## ABOUT THIS EXERCISE
Every line of the listing is to be returned exactly as given.
[MATERIAL PROVIDED Boundary: Start]
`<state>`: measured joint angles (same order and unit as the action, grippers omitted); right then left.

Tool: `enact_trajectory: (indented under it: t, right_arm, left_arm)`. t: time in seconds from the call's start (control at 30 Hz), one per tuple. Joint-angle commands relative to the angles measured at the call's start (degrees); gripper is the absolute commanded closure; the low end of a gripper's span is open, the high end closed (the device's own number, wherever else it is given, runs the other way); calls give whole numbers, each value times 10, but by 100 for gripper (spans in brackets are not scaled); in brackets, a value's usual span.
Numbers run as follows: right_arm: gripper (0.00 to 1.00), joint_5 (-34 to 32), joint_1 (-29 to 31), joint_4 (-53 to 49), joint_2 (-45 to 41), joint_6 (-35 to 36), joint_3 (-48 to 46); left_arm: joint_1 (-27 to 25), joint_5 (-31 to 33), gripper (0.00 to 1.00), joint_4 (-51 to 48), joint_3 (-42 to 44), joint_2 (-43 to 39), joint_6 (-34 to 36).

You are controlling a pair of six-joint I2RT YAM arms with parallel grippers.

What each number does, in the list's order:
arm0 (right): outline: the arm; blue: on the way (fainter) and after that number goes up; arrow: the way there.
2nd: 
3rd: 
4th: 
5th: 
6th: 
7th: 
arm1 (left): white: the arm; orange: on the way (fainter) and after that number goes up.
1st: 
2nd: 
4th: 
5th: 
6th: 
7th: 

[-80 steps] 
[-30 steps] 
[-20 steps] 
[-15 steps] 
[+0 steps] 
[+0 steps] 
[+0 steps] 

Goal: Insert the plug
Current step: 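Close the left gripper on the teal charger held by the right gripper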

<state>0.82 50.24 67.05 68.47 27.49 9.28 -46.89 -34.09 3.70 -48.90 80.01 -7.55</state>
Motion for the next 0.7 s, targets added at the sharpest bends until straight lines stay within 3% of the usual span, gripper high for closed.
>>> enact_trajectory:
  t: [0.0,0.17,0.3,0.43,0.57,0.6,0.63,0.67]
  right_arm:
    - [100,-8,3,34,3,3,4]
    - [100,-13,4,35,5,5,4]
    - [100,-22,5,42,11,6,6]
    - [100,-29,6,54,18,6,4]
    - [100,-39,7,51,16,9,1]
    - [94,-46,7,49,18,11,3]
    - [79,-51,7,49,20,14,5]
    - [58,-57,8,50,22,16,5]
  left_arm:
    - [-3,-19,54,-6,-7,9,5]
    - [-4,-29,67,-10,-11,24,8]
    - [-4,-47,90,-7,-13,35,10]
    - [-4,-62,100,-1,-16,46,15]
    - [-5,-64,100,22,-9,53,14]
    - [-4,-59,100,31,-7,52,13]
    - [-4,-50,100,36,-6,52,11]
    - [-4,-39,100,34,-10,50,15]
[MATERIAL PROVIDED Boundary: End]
## EXERCISE ANSWER
`<state>`: measured joint angles (same order and unit as the action, grippers omitted); right then left.

Tool: `enact_trajectory: (indented under it: t, right_arm, left_arm)`. t: time in seconds from the call's start (control at 30 Hz), one per tuple. Joint-angle commands relative to the angles measured at the call's start (degrees); gripper is the absolute commanded closure; the low end of a gripper's span is open, the high end closed (the device's own number, wherever else it is given, runs the other way); calls give whole numbers, each value times 10, but by 100 for gripper (spans in brackets are not scaled); in brackets, a value's usual span.
Numbers run as follows: right_arm: gripper (0.00 to 1.00), joint_5 (-34 to 32), joint_1 (-29 to 31), joint_4 (-53 to 49), joint_2 (-45 to 41), joint_6 (-35 to 36), joint_3 (-48 to 46); left_arm: joint_1 (-27 to 25), joint_5 (-31 to 33), gripper (0.00 to 1.00), joint_4 (-51 to 48), joint_3 (-42 to 44), joint_2 (-43 to 39), joint_6 (-34 to 36).

You are controlling a pair of six-joint I2RT YAM arms with parallel grippers.

What each number does, in the list's order:
arm0 (right): outline: the arm; blue: on the way (fainter) and after that number goes up; arrow: the way there.
2nd: 
3rd: 
4th: 
5th: 
6th: 
7th: 
arm1 (left): white: the arm; orange: on the way (fainter) and after that number goes up.
1st: 
2nd: 
4th: 
5th: 
6th: 
7th: 

[-80 steps] 
[-30 steps] 
[-20 steps] 
[-15 steps] 
[+0 steps] 
[+0 steps] 
[+0 steps] 

Goal: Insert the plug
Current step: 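Close the left gripper on the teal charger held by the right gripper
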
<state>0.82 50.24 67.05 68.47 27.49 9.28 -46.89 -34.09 3.70 -48.90 80.01 -7.55</state>
Motion for the next 0.7 s, targets added at the sharpest bends until straight lines stay within 3% of the usual span, gripper high for closed.
>>> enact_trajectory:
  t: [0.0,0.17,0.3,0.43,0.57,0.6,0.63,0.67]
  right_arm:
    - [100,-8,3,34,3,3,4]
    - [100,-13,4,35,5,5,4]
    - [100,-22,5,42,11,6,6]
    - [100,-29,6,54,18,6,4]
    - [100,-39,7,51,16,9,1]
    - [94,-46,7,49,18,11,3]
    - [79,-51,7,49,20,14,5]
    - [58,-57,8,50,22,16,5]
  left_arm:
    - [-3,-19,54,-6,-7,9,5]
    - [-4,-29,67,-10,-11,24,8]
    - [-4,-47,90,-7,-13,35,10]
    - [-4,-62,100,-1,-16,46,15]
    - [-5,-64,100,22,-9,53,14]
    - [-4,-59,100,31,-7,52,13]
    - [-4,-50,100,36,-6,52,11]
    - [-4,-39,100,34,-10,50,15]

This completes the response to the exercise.